::: MATERIAL SHOWN

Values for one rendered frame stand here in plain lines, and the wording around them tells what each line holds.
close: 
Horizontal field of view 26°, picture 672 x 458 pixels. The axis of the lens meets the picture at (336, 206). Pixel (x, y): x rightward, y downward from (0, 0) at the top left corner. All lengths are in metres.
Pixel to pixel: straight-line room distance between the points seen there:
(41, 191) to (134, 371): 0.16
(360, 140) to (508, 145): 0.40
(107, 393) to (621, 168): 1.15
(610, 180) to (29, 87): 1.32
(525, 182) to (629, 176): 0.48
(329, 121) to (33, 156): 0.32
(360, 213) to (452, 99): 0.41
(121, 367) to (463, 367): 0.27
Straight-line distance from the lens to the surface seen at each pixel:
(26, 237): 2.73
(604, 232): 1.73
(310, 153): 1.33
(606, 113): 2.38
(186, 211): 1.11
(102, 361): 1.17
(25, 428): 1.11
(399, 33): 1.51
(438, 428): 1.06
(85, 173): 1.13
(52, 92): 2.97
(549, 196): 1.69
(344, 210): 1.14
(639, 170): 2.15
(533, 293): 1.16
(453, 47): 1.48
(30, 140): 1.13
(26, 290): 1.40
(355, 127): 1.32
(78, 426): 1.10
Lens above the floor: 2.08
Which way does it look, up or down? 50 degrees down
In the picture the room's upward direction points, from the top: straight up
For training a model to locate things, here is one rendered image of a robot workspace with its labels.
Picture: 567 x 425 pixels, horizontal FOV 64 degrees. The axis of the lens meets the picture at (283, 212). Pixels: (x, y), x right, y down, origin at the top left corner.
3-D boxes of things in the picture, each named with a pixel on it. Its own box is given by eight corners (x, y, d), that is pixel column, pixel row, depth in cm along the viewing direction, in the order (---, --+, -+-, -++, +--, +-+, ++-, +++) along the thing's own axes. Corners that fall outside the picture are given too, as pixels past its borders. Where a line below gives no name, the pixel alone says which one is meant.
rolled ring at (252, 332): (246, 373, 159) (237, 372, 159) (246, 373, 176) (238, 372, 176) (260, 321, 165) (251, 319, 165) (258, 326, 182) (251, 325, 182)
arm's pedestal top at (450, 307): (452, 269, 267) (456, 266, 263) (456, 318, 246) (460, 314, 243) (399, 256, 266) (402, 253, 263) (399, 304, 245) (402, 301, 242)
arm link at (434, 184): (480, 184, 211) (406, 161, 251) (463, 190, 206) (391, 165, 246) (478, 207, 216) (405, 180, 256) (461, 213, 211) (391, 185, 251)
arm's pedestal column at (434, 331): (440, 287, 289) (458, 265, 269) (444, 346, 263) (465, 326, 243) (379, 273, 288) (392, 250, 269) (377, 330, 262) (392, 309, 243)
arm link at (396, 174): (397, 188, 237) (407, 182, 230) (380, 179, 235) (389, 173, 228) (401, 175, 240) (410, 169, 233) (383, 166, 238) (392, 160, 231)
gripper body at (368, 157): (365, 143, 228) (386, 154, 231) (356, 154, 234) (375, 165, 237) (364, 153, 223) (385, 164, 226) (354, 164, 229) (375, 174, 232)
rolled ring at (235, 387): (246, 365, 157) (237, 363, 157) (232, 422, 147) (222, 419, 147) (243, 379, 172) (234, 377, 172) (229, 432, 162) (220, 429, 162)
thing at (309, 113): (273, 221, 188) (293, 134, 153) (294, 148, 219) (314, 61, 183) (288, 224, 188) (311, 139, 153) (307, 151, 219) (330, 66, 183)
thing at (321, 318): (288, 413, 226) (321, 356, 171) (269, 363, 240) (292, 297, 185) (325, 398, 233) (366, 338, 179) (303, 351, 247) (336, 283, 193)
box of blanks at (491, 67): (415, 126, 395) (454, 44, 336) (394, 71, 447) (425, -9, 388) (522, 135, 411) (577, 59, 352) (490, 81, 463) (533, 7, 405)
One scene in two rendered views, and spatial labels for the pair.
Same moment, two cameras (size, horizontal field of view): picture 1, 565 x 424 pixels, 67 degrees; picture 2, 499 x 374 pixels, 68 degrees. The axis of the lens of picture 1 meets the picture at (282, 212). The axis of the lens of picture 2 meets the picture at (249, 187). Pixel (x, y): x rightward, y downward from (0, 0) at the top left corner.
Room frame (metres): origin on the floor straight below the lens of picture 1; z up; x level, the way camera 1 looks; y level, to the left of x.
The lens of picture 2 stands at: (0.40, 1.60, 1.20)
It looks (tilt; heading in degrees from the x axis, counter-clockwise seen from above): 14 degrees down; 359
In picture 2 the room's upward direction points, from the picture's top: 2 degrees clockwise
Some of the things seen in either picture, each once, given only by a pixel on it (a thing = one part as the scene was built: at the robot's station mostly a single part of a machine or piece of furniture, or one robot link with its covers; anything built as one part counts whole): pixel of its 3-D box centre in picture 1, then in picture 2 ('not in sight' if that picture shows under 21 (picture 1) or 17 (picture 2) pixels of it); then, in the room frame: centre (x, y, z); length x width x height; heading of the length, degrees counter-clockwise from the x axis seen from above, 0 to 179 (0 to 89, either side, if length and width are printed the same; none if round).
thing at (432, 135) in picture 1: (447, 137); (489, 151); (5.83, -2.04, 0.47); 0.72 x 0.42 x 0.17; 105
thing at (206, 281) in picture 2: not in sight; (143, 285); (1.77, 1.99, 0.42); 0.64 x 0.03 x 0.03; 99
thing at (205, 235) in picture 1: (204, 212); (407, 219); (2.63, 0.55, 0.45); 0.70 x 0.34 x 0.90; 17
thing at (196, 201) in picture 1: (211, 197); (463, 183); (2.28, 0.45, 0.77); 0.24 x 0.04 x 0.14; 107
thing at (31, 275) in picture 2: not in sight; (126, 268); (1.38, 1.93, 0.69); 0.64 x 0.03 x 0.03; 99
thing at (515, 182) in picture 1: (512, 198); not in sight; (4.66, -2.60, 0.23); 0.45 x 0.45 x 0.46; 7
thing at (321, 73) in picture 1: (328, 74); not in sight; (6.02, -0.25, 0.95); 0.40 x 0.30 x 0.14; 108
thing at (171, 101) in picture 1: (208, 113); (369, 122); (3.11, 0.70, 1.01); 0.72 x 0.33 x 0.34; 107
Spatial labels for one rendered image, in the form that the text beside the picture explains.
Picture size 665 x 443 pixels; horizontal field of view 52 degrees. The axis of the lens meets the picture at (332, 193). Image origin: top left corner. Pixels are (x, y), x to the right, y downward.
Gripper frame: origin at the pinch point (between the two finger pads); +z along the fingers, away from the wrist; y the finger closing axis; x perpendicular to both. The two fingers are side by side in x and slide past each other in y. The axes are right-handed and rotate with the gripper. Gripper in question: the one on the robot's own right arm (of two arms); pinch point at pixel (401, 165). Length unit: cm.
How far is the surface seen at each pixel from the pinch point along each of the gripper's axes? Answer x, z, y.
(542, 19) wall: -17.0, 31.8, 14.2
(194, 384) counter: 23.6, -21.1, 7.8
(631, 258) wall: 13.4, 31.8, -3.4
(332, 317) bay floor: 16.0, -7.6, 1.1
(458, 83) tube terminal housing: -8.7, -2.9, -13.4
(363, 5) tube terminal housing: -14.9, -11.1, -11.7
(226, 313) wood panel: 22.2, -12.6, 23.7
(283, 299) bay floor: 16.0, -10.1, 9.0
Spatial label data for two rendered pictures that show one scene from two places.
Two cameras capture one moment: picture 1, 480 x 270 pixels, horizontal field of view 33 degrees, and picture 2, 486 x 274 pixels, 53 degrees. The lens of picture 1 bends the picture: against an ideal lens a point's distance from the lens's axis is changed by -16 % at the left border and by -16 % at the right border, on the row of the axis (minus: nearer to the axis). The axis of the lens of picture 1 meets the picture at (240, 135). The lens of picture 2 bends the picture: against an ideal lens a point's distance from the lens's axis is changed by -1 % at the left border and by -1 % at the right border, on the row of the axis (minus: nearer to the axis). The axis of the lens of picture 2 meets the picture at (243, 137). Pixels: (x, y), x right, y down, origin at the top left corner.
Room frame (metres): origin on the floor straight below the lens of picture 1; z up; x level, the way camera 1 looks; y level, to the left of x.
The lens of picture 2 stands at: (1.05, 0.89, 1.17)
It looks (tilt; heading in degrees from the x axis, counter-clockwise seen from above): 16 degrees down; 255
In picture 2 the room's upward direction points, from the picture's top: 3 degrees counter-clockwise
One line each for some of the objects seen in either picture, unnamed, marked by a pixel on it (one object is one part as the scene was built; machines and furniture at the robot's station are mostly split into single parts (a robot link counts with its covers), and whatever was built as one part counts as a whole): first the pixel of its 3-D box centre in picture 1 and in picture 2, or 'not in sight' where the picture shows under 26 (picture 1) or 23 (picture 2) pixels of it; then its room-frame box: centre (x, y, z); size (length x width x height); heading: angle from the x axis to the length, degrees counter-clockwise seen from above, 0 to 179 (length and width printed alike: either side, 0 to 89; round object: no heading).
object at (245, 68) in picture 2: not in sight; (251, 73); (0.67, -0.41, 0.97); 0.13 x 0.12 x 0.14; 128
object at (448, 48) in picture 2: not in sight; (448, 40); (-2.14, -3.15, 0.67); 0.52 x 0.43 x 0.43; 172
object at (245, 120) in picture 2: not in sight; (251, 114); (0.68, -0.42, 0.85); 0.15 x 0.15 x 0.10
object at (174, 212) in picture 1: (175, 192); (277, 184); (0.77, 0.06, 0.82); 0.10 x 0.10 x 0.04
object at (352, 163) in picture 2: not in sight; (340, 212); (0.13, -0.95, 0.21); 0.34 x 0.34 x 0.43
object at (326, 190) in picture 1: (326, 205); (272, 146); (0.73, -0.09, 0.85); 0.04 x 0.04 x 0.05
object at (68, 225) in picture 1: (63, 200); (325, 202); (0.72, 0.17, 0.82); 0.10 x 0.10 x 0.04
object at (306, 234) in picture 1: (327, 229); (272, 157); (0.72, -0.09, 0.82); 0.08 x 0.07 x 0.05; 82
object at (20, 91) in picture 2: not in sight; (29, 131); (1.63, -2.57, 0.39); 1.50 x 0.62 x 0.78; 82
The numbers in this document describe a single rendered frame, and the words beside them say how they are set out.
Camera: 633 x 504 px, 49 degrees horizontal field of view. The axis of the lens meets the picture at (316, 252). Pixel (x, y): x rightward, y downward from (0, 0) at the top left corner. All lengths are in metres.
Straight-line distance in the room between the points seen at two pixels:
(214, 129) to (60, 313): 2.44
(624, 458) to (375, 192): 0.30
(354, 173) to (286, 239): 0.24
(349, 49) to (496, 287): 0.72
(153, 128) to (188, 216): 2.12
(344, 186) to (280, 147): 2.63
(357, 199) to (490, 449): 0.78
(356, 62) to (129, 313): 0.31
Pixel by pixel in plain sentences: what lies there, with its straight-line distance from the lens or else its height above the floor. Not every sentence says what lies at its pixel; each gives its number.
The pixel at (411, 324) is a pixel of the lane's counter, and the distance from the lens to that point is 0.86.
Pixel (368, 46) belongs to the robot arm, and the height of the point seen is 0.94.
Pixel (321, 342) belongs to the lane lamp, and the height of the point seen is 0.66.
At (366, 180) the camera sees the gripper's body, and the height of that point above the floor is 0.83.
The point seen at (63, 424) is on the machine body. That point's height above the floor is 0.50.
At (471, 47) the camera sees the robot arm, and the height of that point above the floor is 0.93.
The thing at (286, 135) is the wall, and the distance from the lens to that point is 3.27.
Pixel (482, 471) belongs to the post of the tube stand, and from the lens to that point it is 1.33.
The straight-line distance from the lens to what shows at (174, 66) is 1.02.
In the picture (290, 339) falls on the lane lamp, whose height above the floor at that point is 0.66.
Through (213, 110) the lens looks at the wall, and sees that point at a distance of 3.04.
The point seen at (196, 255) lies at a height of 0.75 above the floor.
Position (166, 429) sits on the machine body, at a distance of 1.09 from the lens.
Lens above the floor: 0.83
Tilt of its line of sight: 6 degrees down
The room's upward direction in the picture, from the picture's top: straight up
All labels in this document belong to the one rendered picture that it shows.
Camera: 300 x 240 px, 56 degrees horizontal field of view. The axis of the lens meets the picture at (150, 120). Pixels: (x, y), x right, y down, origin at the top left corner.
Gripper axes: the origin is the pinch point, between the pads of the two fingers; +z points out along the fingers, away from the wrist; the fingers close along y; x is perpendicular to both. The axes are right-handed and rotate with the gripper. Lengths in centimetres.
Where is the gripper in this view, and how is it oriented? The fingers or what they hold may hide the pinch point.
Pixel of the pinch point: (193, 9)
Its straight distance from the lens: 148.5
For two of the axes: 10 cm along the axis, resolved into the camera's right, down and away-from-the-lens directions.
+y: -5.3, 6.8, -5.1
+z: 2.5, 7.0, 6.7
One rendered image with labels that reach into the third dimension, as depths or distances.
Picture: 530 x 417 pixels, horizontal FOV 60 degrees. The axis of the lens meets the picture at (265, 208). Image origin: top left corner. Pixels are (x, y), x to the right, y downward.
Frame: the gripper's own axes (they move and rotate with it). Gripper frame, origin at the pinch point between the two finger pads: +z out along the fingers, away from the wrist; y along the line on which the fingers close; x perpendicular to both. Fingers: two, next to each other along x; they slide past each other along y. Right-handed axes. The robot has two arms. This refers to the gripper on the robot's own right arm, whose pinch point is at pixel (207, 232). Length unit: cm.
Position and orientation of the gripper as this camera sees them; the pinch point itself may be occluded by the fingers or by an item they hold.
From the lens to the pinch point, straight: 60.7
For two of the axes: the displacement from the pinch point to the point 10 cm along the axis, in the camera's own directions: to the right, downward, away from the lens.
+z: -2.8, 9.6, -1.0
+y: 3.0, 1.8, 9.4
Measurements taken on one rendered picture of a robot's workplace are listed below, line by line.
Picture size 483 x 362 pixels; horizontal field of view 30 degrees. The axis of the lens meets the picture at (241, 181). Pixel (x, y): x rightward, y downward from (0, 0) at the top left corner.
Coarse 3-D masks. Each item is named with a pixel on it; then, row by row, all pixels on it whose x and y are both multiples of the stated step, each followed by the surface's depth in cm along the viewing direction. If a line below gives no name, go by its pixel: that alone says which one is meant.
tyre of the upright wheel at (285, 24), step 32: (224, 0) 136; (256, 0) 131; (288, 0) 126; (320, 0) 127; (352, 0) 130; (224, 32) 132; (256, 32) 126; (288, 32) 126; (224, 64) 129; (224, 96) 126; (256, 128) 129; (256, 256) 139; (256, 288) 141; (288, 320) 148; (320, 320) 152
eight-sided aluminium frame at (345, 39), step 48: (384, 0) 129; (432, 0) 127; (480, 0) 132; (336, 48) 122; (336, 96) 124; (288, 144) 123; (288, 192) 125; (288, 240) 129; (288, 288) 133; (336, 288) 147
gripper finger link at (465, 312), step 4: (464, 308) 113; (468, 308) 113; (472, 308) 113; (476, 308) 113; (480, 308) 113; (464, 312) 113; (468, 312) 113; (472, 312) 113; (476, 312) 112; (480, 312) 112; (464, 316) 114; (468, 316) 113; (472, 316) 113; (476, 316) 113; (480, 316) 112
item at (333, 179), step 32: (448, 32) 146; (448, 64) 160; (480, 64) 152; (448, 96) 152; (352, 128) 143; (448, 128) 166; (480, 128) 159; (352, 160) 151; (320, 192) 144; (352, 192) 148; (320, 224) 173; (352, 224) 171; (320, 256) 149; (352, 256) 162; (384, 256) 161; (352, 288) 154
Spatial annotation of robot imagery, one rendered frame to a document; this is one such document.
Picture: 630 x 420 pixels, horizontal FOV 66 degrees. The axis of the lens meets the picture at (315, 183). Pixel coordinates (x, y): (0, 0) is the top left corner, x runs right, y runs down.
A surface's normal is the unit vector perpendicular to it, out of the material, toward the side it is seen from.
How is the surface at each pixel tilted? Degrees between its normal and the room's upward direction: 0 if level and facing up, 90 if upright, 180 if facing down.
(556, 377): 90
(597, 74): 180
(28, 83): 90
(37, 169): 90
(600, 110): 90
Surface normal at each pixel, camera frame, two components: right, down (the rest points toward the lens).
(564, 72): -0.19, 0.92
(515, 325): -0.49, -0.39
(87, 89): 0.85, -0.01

::::::

WHAT IS REQUIRED -> From the material above, set down exactly the lines between the line holding "Tilt of its line of sight: 6 degrees down" and the line holding "Camera: 300 x", inclusive. Include nothing else.

SOLUTION TO THE EXERCISE ->
Tilt of its line of sight: 6 degrees down
The room's upward direction in the picture, from the picture's top: straight up
All labels in this document belong to the one rendered picture that it shows.
Camera: 300 x 240 px, 56 degrees horizontal field of view. The axis of the lens meets the picture at (150, 120). Pixels: (x, y), x right, y down, origin at the top left corner.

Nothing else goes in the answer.